What VoIP platform do you deploy? You want a specific answer: Microsoft Teams Phone, Cisco Webex Calling, RingCentral, or another named platform. If they say “our proprietary system” or can’t name it, proceed cautiously. You should be able to independently evaluate the platform’s reliability, features, and market position.
How many VoIP deployments have you done in the past year? A provider who does this regularly will have a polished process. One who last deployed a phone system eight months ago may struggle with configuration nuances. Ask for a reference from a similarly sized client.
What happens to my phone numbers and system if I leave? Number portability is standard, but the timeline and process vary. Some platforms make porting easy; others create friction. Understand the exit path before you sign up.
How do you handle QoS and network prioritization for voice traffic? This is where IT and VoIP integration should shine. A good answer includes specific technical details: DSCP markings, VLAN segmentation for voice traffic, bandwidth reservation policies, and how they monitor call quality metrics like MOS scores. A vague answer (“we make sure calls sound good”) suggests the integration is surface-level.
What’s the failover plan if our primary internet connection goes down? For businesses where phone availability is critical, the answer should involve automatic failover to a secondary connection or mobile routing, not “we’d set up a redirect when we’re notified.” Ask whether this failover is tested regularly.
When to Keep Them Separate
Some situations genuinely call for separate providers:
- Your phone system is mission-critical and complex.
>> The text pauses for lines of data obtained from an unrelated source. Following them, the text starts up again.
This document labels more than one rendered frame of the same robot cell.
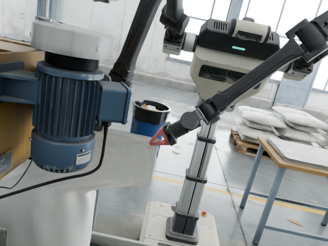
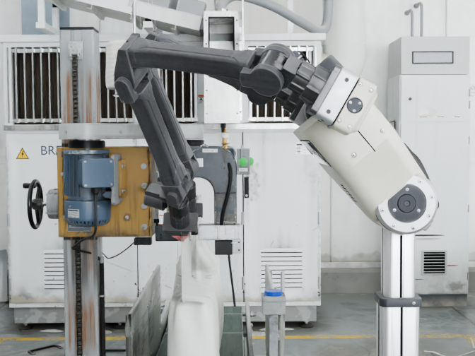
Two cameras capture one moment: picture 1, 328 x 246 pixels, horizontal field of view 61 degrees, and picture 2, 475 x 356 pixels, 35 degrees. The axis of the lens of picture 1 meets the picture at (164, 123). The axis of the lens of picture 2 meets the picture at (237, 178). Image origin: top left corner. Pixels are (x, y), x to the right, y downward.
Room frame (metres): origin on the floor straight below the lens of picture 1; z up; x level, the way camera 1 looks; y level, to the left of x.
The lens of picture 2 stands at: (1.13, -2.27, 1.37)
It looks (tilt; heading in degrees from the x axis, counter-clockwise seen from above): 3 degrees down; 90
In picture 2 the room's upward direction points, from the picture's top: straight up
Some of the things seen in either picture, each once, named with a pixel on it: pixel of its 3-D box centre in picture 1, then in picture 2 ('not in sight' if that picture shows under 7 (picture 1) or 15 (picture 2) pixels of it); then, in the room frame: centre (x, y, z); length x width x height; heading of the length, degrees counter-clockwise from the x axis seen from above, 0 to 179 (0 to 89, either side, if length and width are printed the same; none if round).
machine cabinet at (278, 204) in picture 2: not in sight; (169, 179); (0.63, 3.64, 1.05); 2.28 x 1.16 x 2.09; 0
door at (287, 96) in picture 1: (297, 80); not in sight; (8.91, -3.82, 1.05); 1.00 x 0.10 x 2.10; 90
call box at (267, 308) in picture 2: not in sight; (273, 303); (1.25, 0.27, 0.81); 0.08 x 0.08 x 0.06; 0
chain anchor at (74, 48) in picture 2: not in sight; (74, 49); (0.57, 0.41, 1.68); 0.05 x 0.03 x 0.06; 0
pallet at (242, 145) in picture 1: (268, 147); not in sight; (4.46, -1.81, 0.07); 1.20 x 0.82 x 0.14; 88
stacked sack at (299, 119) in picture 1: (304, 120); not in sight; (4.22, -2.11, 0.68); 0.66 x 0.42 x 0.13; 87
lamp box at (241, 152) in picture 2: not in sight; (243, 161); (1.16, 0.40, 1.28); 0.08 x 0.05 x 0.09; 90
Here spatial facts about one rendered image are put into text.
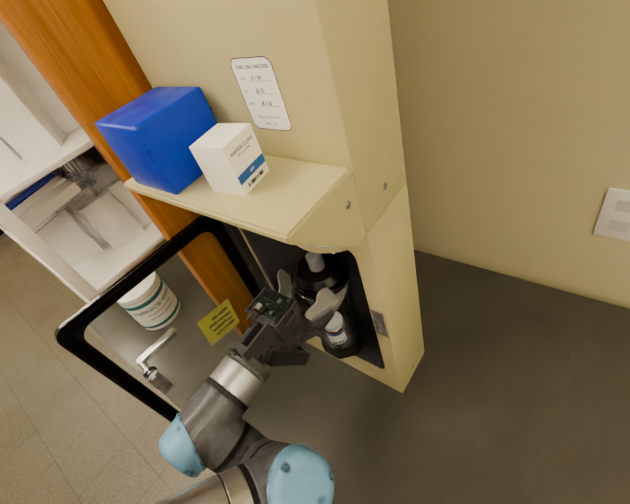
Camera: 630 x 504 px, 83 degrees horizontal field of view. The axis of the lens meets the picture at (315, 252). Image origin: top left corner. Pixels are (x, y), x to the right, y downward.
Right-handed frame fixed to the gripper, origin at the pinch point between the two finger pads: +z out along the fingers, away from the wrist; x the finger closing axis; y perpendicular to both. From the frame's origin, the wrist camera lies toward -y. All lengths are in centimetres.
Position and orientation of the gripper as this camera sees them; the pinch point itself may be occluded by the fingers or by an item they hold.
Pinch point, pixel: (322, 280)
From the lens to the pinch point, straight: 65.8
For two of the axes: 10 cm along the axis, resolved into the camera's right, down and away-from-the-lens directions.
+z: 5.6, -7.0, 4.4
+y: -2.8, -6.6, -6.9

Contact centers, medical practices with heavy phone triage, or businesses with multi-site call routing may need a specialized voice provider with deeper platform expertise than a generalist MSP offers.
- You’re locked into a phone contract that works well. If your current VoIP provider delivers excellent service and you have 18 months left on the contract, there’s no reason to force a migration just to bundle. Revisit when the contract expires.
- Your MSP acknowledges voice isn’t their strength. An honest MSP will tell you when a service isn’t in their wheelhouse. If they recommend a VoIP partner they’ve worked with before and offer to coordinate the network management side, that’s a sign of a mature provider.
A Practical Evaluation Framework
If you’re evaluating whether to bundle, run through this checklist:
- Count your vendor-coordination incidents from the past year. How many times did an issue require your staff to mediate between IT and phone providers? If the answer is “frequently,” bundling has an obvious ROI.
- Assess your phone system’s complexity. Basic extensions for a 50-person office? Bundling is straightforward. Multi-site call center with IVR trees, call recording, and CRM integration? You need specialist depth, possibly beyond what your MSP offers.
- Get itemized quotes. Compare the bundled cost against your current separate costs. Include the hidden costs of coordination: your office manager’s time managing two vendors, delayed resolution on cross-system issues, and the risk of finger-pointing during outages.
- Check references specifically for VoIP. Don’t accept general MSP references. Ask for clients who use both their IT management and VoIP services. Call those references and ask how voice issues get handled.
- Test the exit path. Ask the provider to document in writing what happens to your phone numbers, call history, and configurations if you terminate the agreement. If the exit process is unclear or punitive, that’s a contractual red flag regardless of the technical quality.
The right answer depends on your business. For most SMBs with 50 to 200 employees and standard office phone needs, bundling with a competent managed IT provider simplifies operations and improves reliability. For businesses with complex voice requirements, keeping a specialist provider and ensuring your MSP coordinates with them on the network side is often the better path.